Poster
in
Workshop: Third Workshop on Efficient Natural Language and Speech Processing (ENLSP-III): Towards the Future of Large Language Models and their Emerging Descendants
Multimodal Multi-Hop Question Answering Through a Conversation Between Tools and Efficiently Finetuned Large Language Models
Hossein Rajabzadeh · Suyuchen Wang · HYOCK JU KWON · Bang Liu
We employ a tool-interacting divide-and-conquer strategy enabling large language models (LLMs) to answer complex multimodal multi-hop questions.

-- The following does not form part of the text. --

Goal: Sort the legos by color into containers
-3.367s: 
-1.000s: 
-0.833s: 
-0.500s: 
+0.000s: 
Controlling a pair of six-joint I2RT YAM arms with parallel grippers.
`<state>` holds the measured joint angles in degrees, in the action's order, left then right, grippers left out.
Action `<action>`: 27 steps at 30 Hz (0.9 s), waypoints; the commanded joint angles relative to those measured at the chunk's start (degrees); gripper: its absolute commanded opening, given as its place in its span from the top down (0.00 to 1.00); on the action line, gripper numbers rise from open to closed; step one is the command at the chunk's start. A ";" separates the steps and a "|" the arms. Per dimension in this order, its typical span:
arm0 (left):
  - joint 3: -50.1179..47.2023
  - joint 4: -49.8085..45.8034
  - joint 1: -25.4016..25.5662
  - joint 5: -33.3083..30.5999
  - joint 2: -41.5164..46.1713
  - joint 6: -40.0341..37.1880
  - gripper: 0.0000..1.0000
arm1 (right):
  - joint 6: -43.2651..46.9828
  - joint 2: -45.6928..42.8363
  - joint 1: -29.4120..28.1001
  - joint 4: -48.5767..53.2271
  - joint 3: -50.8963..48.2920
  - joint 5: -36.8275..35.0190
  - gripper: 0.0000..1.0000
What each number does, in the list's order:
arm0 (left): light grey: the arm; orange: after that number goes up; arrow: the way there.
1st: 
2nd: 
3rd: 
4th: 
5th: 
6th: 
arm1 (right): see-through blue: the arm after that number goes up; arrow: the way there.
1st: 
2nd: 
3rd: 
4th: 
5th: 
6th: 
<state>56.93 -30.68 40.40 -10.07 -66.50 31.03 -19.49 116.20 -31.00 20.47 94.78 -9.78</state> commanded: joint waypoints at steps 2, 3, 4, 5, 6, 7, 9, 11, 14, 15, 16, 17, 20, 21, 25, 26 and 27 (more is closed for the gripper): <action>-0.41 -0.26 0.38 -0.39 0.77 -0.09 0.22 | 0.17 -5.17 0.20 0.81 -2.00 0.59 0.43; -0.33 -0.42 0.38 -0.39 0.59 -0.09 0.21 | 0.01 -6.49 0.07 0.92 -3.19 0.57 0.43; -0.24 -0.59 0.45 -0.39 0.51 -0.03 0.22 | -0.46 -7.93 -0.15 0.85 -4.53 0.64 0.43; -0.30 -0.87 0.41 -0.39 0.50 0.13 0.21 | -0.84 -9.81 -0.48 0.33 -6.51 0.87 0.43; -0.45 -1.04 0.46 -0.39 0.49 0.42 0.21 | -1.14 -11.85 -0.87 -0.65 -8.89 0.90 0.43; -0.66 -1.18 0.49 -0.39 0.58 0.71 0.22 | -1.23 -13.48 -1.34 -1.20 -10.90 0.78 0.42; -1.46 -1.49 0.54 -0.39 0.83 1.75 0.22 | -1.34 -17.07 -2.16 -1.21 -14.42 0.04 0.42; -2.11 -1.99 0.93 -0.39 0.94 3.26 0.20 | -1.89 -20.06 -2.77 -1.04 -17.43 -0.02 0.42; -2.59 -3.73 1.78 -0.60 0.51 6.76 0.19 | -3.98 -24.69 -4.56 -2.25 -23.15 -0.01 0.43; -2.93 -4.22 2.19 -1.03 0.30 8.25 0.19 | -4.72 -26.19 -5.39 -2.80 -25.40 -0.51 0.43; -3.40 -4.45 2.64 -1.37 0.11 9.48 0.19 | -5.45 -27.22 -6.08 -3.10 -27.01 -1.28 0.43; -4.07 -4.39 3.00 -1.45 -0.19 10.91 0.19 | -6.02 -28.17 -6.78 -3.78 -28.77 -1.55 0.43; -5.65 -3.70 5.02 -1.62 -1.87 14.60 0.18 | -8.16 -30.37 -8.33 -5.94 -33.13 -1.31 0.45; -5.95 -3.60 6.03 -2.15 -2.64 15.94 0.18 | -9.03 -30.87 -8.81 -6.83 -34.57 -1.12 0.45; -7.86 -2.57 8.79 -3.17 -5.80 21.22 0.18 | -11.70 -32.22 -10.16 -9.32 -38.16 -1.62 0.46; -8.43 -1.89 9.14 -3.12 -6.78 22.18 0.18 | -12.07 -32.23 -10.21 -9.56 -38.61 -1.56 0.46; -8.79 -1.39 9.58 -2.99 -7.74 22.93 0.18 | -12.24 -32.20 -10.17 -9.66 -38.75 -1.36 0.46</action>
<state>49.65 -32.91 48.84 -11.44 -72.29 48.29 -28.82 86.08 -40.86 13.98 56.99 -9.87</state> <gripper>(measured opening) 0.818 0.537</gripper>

In particular, we harness the power of large language models to divide a given multimodal multi-hop question into unimodal single-hop sub-questions to be answered by the appropriate tool from a predefined set of tools. After all corresponding tools provide the LLM with their answers, the LLM generates the next relevant unimodal single-hop question. To increase the reasoning ability of LLMs, we prompt chatGPT to generate a tool-interacting divide-and-conquer dataset. This dataset is then used to efficiently finetune the corresponding LLM.To assess the effectiveness of this approach, we conduct an evaluation on two recently introduced complex question-answering datasets. The experimental analysis demonstrate substantial improvements over existing state-of-the-art solutions, indicating the efficacy and generality of our strategy.